The funded projects are:
Longitudinal in vivo CRISPRi screen for abnormal molecular and circuit maturation of intratelencephalic cortical neurons in ASD
PIs: Denis Jabaudon, M.D., Ph.D., University of Geneva (Lead PI); Rosa Cossart, Ph.D., Institut National de la Santé et de la Recherche Médicale in France
This study aims to investigate the maturation of intratelencephalic (IT) neurons in the cerebral cortex, a cell type implicated in autism-related dysfunctions. Using in vivo longitudinal imaging and genetic approaches, the research will explore how different genes affect IT neuron development and circuit formation.
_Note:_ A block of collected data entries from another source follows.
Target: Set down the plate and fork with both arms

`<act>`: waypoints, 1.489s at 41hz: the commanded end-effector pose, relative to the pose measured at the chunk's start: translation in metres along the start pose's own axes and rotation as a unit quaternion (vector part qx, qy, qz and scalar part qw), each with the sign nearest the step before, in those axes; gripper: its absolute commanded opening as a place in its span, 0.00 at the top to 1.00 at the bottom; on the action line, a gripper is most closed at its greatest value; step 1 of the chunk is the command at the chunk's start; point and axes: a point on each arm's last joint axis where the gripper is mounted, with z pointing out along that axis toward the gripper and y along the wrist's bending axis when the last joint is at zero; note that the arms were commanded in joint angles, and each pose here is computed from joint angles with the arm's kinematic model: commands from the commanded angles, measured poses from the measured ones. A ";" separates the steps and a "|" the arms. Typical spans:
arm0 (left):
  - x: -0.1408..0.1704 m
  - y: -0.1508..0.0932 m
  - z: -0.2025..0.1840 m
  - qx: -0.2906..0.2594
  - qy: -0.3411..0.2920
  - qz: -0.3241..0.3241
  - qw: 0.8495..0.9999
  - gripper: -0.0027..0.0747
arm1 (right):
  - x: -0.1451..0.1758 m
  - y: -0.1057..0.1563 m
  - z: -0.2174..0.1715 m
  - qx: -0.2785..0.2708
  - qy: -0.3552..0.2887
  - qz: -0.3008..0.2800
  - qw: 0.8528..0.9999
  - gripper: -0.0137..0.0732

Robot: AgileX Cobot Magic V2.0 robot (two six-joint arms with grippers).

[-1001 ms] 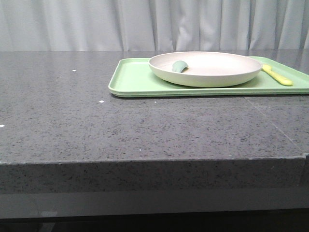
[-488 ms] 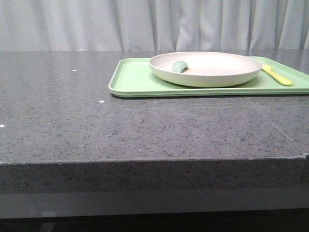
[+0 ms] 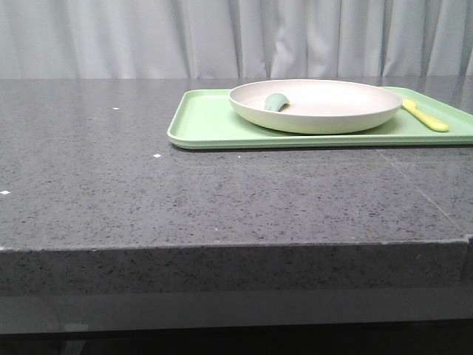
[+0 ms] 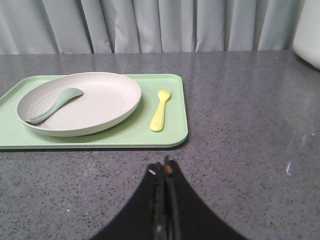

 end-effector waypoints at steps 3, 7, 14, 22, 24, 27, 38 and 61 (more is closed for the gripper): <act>-0.009 -0.001 -0.002 0.005 -0.075 -0.006 0.997 0.99 | -0.014 0.002 -0.002 -0.006 -0.048 -0.010 0.999 0.98; -0.008 -0.001 -0.002 0.004 -0.068 -0.006 0.998 0.99 | -0.014 0.002 -0.002 -0.006 -0.048 -0.010 0.999 0.98; -0.008 -0.001 -0.001 0.004 -0.067 -0.006 0.998 0.99 | -0.014 0.002 -0.002 -0.006 -0.048 -0.010 0.999 0.98; -0.008 -0.001 -0.001 0.004 -0.067 -0.006 0.998 0.99 | -0.014 0.002 -0.002 -0.006 -0.048 -0.010 0.999 0.98; -0.008 -0.001 -0.001 0.004 -0.067 -0.006 0.998 0.99 | -0.014 0.002 -0.002 -0.006 -0.048 -0.010 0.999 0.98; -0.008 -0.001 -0.001 0.004 -0.067 -0.006 0.998 0.99 | -0.014 0.002 -0.002 -0.006 -0.048 -0.010 0.999 0.98; -0.008 -0.001 -0.001 0.004 -0.067 -0.006 0.998 0.99 | -0.014 0.002 -0.002 -0.006 -0.048 -0.010 0.999 0.98; -0.008 -0.001 -0.001 0.004 -0.067 -0.006 0.998 0.99 | 0.005 0.005 0.008 -0.029 -0.061 -0.062 0.996 0.98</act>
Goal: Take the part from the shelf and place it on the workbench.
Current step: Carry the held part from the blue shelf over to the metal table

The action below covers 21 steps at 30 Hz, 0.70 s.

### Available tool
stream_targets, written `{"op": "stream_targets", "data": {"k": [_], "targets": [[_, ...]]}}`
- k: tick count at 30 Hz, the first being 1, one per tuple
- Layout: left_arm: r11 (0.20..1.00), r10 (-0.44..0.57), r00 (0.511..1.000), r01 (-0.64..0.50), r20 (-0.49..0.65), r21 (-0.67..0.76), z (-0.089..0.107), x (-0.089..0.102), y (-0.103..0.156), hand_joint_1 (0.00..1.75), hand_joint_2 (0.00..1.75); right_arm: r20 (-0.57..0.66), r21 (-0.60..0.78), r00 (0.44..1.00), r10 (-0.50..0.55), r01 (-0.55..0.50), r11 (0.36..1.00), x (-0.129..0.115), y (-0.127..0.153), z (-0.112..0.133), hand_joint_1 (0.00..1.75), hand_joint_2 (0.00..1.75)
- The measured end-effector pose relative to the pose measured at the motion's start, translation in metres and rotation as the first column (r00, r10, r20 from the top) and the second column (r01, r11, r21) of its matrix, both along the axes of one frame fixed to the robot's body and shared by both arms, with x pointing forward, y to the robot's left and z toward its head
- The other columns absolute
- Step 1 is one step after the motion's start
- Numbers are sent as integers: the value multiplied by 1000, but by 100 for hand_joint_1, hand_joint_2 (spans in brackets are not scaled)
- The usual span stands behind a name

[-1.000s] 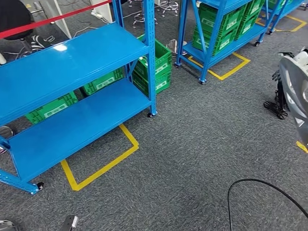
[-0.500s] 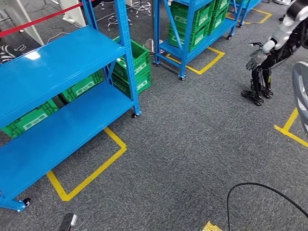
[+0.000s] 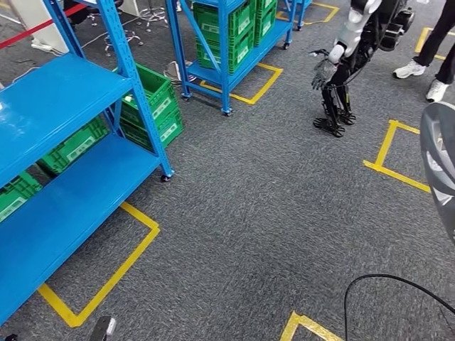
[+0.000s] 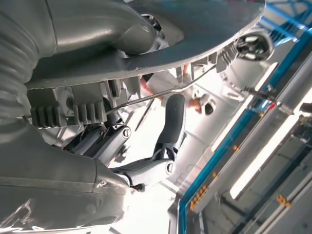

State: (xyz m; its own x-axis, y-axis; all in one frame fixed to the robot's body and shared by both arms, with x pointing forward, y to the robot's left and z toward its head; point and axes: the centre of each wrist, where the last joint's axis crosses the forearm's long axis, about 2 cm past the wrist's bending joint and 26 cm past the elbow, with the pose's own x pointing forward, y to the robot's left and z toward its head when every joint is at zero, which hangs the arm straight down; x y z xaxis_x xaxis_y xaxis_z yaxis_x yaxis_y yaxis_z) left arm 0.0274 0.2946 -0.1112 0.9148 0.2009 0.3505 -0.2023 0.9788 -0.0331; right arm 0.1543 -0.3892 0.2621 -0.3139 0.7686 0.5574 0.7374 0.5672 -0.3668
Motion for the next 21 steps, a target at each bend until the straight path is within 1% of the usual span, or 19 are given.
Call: {"op": "stream_targets", "data": {"k": [5,13,16,21], "targets": [[1000,16,1000,-16,22,-8,0,2,-3,0,175,-11,2,1000,-23,23,1000,-6,-8,-3,175,175],[999,31,997,-29,70,-33,0,0,-3,0,175,9,5,1000,-30,30,1000,-8,-15,-4,175,175],[1000,24,997,-23,68,-14,0,0,0,0,175,13,3,999,-34,34,999,-7,-17,-2,175,175],[1000,17,999,-17,28,3,0,4,1,0,175,10,-2,999,-43,43,999,-5,-18,-1,175,175]]}}
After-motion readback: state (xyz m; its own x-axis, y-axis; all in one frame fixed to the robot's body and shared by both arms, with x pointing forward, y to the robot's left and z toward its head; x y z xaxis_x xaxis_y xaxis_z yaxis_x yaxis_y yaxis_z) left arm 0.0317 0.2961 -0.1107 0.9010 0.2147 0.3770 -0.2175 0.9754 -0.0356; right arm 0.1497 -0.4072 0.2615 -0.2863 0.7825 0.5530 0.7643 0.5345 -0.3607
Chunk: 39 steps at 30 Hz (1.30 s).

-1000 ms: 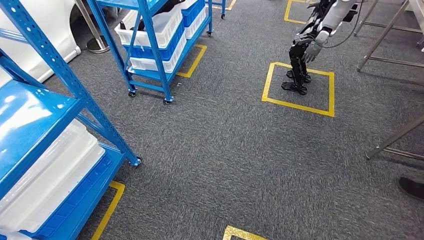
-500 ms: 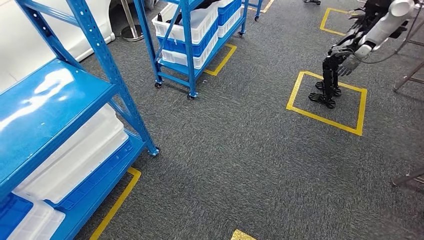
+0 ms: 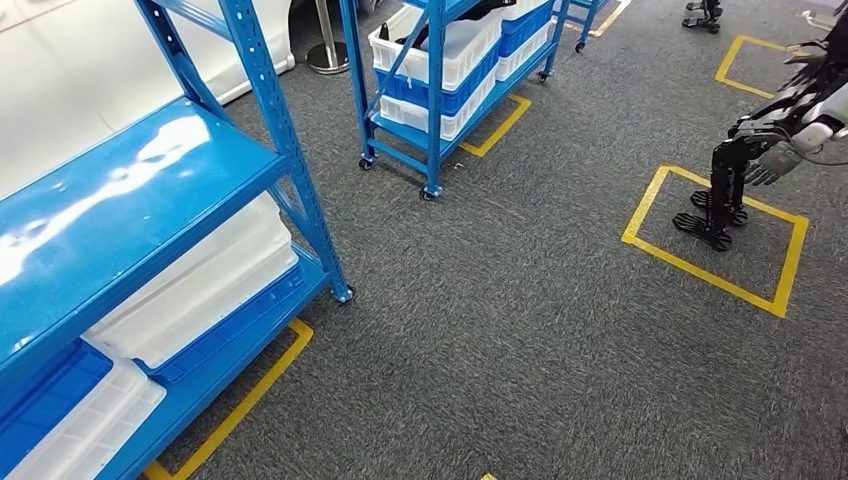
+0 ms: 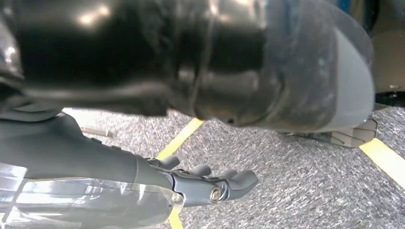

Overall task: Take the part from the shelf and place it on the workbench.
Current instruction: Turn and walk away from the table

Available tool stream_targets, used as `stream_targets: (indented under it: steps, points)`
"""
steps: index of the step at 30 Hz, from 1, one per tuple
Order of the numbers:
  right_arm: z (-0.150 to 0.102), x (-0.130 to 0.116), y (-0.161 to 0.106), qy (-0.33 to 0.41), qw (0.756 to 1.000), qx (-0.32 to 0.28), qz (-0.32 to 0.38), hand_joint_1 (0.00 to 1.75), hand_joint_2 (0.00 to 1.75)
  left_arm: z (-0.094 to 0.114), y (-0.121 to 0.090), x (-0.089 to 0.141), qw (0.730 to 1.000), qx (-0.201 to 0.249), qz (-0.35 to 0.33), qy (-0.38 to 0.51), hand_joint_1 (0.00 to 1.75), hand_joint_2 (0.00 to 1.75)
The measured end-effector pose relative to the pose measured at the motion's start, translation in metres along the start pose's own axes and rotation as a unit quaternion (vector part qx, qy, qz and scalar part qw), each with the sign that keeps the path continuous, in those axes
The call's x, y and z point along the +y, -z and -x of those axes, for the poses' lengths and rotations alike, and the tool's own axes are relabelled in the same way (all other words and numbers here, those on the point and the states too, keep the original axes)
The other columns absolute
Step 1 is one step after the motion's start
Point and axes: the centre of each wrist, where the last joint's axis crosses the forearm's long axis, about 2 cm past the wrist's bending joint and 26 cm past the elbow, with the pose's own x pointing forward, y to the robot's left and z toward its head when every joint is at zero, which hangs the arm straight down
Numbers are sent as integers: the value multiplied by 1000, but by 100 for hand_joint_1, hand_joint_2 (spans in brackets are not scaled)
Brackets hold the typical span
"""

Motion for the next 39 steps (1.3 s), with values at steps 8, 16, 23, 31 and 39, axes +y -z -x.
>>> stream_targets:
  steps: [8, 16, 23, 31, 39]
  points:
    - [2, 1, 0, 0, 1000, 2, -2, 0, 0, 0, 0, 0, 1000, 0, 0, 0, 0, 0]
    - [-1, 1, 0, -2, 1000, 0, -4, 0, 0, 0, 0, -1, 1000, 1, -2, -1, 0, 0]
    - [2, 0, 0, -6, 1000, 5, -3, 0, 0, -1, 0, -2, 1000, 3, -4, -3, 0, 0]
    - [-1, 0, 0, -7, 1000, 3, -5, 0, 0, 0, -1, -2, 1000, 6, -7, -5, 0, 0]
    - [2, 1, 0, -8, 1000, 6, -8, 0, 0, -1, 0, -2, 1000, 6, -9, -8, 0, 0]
Linking human-specific synaptic developmental timing to early cortical circuit function and plasticity in autism spectrum disorders
PIs: Pierre Vanderhaeghen, M.D., Ph.D., Vlaams Instituut voor Biotechnologie, Belgium (Lead PI); Vincent Bonin, Ph.D. Vlaams Instituut voor Biotechnologie, Belgium; Franck Polleux, Ph.D., Columbia University
This project will leverage studies of human cortical neurons xenotransplanted in the mouse cortex as well as mouse models of humanized expression of human-specific genes to determine how accelerated synaptic developmental timing found in SYNGAP1 mutant cortical neurons leads to alterations in early cortical circuit function, plasticity and behavior.
Primary and compensatory effects of ASD gene mutations on the development of cortical and corticostriatal circuits
PIs: Daniel Feldman, Ph.D., University of California, Berkeley (Lead PI); Helen Bateup, Ph.D., University of California, Berkeley; Linda Wilbrecht, Ph.D., University of California, Berkeley
This collaboration will investigate a “dual-hit” model in which highly penetrant autism-related gene mutations cause both a primary disruption of early circuit development and impair or saturate homeostatic processes to prevent effective compensation.
Early neuron dysfunction in emergent MEF2C haploinsufficiency phenotypes
PIs: Michael Greenberg, Ph.D., Harvard University (Lead PI); Sandeep Robert Datta, M.D., Ph.D., Harvard University
This project aims to causally link disruptions in early neuron development caused by mutations in MEF2C, a gene strongly associated with autism and related neurodevelopmental disorders, to subsequent autism-relevant circuit and behavioral dysfunction.
Understanding how altered sensory experience shapes social decision-making in autism spectrum disorder
PIs: Lauren Orefice, Ph.D., Massachusetts General Hospital (Lead PI); Christopher Harvey, Ph.D., Harvard University
The goal of this project is to identify the potential mechanisms through which altered sensory experiences, caused by peripheral sensory neuron dysfunction, lead to altered social behaviors in mouse models for autism.